Scan the records beneath this line for the line holding "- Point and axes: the" and the line holding "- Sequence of", then transcribe exactly those two and all lines between.

- **Given data**

BEGIN

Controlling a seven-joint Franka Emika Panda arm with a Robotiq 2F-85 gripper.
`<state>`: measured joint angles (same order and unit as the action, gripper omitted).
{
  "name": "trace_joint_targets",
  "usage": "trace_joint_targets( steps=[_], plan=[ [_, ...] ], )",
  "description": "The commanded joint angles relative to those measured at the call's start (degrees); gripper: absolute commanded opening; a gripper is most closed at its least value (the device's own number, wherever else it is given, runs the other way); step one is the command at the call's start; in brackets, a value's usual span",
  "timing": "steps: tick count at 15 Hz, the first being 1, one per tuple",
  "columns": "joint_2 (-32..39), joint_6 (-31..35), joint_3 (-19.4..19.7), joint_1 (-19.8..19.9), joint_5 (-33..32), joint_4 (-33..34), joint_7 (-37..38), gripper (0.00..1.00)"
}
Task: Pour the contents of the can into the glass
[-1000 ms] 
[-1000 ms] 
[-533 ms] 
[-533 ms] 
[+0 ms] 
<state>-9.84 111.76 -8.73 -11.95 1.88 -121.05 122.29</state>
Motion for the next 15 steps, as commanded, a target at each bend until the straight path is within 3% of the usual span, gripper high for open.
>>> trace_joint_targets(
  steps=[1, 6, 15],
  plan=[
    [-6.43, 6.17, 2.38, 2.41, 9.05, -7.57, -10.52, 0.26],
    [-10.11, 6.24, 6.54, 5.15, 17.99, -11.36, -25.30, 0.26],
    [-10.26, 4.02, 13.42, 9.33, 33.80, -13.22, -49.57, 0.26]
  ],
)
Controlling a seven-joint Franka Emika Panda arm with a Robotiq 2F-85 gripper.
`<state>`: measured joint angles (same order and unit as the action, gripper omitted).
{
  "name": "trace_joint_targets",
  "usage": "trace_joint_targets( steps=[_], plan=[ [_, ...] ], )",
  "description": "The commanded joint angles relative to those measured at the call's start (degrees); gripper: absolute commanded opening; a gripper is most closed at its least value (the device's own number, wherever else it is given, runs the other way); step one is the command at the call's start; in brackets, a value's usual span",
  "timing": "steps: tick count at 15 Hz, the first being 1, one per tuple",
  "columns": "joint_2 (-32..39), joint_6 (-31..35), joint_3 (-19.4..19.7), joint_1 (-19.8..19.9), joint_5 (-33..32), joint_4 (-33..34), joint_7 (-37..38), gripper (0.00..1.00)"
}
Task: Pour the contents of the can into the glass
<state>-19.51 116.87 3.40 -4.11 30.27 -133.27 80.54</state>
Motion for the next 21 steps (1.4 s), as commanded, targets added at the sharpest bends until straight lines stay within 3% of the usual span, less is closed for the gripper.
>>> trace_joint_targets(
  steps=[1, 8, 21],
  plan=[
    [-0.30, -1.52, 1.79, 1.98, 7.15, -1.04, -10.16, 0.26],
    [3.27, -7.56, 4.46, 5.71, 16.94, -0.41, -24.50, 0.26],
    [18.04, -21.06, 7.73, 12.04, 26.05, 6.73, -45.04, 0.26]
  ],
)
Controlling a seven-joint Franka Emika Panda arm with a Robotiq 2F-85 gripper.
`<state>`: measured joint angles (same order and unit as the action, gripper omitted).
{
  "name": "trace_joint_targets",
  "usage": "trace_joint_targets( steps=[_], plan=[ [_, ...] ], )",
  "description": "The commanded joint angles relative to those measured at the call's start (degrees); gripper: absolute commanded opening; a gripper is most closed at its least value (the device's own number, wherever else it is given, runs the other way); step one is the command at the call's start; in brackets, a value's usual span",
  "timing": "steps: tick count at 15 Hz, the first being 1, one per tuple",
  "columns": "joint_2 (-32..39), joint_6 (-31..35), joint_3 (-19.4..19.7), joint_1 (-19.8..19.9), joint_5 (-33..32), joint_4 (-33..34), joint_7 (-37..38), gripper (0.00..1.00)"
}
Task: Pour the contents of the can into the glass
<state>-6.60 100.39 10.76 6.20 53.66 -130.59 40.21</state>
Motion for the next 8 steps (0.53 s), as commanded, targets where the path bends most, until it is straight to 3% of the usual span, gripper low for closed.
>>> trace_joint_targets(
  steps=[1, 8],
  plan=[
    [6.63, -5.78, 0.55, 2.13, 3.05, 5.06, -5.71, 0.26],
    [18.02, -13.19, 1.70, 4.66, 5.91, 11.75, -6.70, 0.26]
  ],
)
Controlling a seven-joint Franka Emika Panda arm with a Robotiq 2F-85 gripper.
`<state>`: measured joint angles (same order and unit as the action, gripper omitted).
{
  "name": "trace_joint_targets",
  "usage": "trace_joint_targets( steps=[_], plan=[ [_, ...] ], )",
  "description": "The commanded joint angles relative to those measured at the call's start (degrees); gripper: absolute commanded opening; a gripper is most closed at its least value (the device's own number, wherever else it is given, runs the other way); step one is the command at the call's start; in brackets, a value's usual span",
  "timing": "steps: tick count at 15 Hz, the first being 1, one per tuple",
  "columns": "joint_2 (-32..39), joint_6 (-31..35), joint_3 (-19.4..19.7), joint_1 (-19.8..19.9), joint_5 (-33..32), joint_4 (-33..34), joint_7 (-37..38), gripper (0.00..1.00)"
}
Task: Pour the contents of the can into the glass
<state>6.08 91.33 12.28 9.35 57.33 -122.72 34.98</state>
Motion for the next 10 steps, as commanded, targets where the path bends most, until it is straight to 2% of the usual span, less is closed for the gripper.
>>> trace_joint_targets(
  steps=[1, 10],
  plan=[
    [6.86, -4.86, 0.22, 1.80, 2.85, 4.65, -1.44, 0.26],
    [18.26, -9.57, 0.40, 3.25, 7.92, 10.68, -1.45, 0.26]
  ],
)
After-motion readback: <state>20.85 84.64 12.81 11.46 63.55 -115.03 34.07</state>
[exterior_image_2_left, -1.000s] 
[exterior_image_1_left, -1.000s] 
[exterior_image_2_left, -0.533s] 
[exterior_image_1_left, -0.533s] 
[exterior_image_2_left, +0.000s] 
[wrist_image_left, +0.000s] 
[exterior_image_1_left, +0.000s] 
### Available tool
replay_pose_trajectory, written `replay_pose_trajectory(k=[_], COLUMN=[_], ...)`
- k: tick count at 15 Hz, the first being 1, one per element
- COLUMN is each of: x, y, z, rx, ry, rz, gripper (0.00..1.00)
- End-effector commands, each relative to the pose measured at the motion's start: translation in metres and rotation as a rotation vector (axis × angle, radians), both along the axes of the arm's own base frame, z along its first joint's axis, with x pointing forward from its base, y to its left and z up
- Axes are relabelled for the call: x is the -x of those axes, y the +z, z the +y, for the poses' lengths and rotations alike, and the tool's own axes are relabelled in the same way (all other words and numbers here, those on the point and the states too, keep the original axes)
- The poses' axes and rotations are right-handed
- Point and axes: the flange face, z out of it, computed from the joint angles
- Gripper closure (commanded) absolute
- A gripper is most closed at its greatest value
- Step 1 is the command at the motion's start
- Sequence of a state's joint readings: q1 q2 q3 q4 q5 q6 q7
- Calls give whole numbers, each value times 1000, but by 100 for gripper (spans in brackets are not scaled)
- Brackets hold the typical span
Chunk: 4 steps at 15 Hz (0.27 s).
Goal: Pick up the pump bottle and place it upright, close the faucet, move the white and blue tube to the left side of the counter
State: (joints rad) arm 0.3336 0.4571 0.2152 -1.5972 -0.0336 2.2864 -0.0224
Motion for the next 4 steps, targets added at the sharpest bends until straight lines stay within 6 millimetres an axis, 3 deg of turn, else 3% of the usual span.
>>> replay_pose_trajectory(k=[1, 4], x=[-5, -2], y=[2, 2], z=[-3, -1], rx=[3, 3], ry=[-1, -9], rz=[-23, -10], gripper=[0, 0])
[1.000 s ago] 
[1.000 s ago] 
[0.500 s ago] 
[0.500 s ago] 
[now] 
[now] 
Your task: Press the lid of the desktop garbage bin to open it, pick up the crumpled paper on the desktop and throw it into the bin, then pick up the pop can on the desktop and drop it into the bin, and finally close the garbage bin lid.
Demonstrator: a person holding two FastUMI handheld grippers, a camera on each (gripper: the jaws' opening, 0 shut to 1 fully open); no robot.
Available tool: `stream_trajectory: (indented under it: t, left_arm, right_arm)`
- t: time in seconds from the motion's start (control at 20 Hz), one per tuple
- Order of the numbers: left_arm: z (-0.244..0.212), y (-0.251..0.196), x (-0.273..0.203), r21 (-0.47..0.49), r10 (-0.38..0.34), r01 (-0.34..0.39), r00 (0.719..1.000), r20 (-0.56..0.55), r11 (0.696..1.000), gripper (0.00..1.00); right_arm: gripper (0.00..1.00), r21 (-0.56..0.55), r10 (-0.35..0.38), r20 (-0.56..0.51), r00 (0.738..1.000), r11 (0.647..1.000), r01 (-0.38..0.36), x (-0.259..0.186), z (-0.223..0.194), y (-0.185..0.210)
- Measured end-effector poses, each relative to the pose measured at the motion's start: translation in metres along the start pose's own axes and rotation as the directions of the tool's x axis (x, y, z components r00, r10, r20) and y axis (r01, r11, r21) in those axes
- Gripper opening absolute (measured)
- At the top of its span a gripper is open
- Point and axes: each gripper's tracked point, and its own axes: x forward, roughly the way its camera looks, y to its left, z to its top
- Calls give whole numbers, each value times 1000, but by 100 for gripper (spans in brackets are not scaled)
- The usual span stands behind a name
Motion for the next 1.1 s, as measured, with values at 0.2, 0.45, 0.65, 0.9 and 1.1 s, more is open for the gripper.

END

- **Written answer**
- Point and axes: the flange face, z out of it, computed from the joint angles
- Gripper closure (commanded) absolute
- A gripper is most closed at its greatest value
- Step 1 is the command at the motion's start
- Sequence of a state's joint readings: q1 q2 q3 q4 q5 q6 q7

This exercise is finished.